■ **What the task requires**
The expected response is the complete listing below, restated exactly, with its pictures omitted.
- - - - -
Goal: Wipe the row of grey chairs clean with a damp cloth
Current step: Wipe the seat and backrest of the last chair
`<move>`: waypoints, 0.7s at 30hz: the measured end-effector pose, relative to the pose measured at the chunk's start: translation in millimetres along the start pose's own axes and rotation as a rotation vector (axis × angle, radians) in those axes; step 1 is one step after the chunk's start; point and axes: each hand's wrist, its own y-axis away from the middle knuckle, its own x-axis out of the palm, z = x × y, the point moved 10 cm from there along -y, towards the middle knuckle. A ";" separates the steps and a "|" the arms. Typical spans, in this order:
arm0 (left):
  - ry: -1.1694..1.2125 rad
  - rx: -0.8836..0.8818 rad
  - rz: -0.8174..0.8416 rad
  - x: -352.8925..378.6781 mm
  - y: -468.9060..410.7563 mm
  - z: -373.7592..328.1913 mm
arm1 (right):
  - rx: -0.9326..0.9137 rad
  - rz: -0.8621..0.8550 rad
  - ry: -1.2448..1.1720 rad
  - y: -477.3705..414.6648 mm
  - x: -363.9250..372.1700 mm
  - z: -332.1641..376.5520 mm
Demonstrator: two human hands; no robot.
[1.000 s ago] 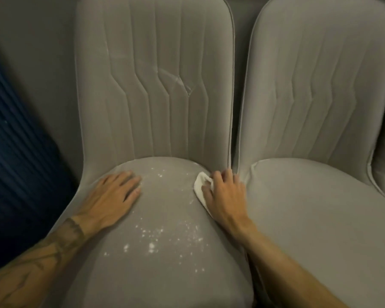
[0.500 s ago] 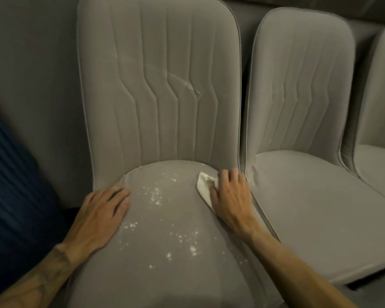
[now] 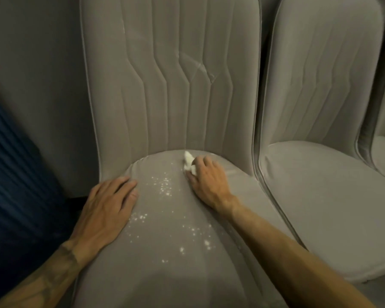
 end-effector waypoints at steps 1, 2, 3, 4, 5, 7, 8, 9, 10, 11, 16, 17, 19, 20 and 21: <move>0.003 -0.001 0.002 -0.2 0.7 -0.1 | -0.017 0.013 0.000 0.8 -1.9 -5.4; 0.006 -0.004 0.002 -0.6 1.1 -0.2 | -0.008 0.011 0.027 -0.9 -5.4 -17.0; 0.006 -0.007 0.002 -1.2 1.4 -0.7 | 0.031 -0.001 0.068 -3.4 -9.5 -32.7; 0.004 -0.011 0.003 -1.6 1.5 -1.1 | 0.099 -0.021 0.111 -7.2 -13.8 -50.1; 0.003 -0.015 0.001 -1.4 1.7 -1.2 | 0.184 -0.041 0.147 -11.7 -17.1 -65.0; -0.001 -0.012 -0.013 -1.8 1.7 -0.9 | 0.303 -0.059 0.168 -20.8 -16.3 -71.6; -0.002 -0.006 -0.022 -2.3 1.2 -0.6 | 0.311 -0.056 0.140 -25.1 -11.9 -63.0; -0.001 -0.001 -0.031 -2.4 1.7 -0.2 | 0.288 -0.053 0.080 -26.4 -6.3 -48.7; 0.001 0.004 -0.039 -2.7 1.4 0.6 | 0.230 -0.054 0.010 -25.6 -1.8 -30.4; 0.005 0.008 -0.043 -2.5 1.3 1.4 | 0.156 -0.040 -0.056 -20.1 3.0 -11.7; 0.012 -0.005 -0.037 1.5 0.2 7.4 | -0.001 0.020 -0.119 1.3 -6.2 -10.7; 0.019 -0.010 -0.042 1.5 0.6 7.8 | 0.050 0.005 -0.078 -2.3 -9.9 -29.3; 0.029 -0.014 -0.065 -0.9 0.7 7.2 | 0.177 -0.036 0.032 -16.5 -14.3 -61.9; 0.027 -0.009 -0.073 -0.9 1.6 7.0 | 0.222 -0.039 0.074 -23.8 -11.9 -68.2; 0.023 -0.006 -0.079 -1.2 2.8 6.4 | 0.230 -0.036 0.081 -31.3 -6.5 -64.3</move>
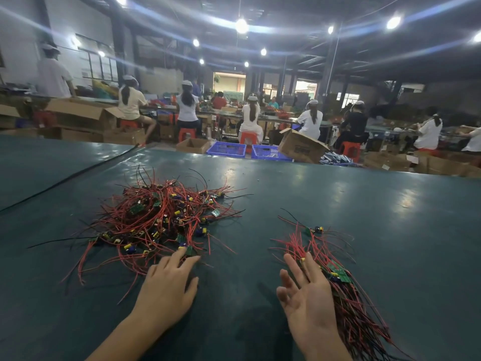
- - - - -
■ **Solved problem**
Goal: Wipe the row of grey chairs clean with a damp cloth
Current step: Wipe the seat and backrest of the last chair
`<move>`: waypoints, 0.7s at 30hz: the measured end-effector pose, relative to the pose measured at the chunk's start: translation in millimetres along the start pose's own axes and rotation as a rotation vector (axis × angle, radians) in those axes; step 1 is one step after the chunk's start; point and axes: each hand's wrist, its own y-axis away from the middle knuckle, its own x-axis out of the palm, z = x × y, the point moved 10 cm from there along -y, towards the middle knuckle. A ";" separates the steps and a "|" the arms. Typical spans, in this order:
arm0 (left):
  - ry: -1.1694..1.2125 rad
  - rx: -0.8836..0.8818 rad
  - rz: -0.8174..0.8416 rad
  - x: -352.8925..378.6781 mm
  - y: -468.9060..410.7563 mm
  - z: -373.7592..328.1913 mm
arm1 (right):
  - rx: -0.9326..0.9137 rad
  - rz: -0.8621..0.8550 rad
  - ry: -1.2448..1.1720 rad
  - y: -477.3705..414.6648 mm
  - x: -363.9250..372.1700 mm
  - z: -332.1641..376.5520 mm
Demonstrator: two human hands; no robot.
[1.000 s ago] 
[0.500 s ago] 
[now] 
 end-effector waypoints at steps 1, 2, 3, 4, 5, 7, 8, 9, 10, 11, 16, 17, 19, 20 and 21: <move>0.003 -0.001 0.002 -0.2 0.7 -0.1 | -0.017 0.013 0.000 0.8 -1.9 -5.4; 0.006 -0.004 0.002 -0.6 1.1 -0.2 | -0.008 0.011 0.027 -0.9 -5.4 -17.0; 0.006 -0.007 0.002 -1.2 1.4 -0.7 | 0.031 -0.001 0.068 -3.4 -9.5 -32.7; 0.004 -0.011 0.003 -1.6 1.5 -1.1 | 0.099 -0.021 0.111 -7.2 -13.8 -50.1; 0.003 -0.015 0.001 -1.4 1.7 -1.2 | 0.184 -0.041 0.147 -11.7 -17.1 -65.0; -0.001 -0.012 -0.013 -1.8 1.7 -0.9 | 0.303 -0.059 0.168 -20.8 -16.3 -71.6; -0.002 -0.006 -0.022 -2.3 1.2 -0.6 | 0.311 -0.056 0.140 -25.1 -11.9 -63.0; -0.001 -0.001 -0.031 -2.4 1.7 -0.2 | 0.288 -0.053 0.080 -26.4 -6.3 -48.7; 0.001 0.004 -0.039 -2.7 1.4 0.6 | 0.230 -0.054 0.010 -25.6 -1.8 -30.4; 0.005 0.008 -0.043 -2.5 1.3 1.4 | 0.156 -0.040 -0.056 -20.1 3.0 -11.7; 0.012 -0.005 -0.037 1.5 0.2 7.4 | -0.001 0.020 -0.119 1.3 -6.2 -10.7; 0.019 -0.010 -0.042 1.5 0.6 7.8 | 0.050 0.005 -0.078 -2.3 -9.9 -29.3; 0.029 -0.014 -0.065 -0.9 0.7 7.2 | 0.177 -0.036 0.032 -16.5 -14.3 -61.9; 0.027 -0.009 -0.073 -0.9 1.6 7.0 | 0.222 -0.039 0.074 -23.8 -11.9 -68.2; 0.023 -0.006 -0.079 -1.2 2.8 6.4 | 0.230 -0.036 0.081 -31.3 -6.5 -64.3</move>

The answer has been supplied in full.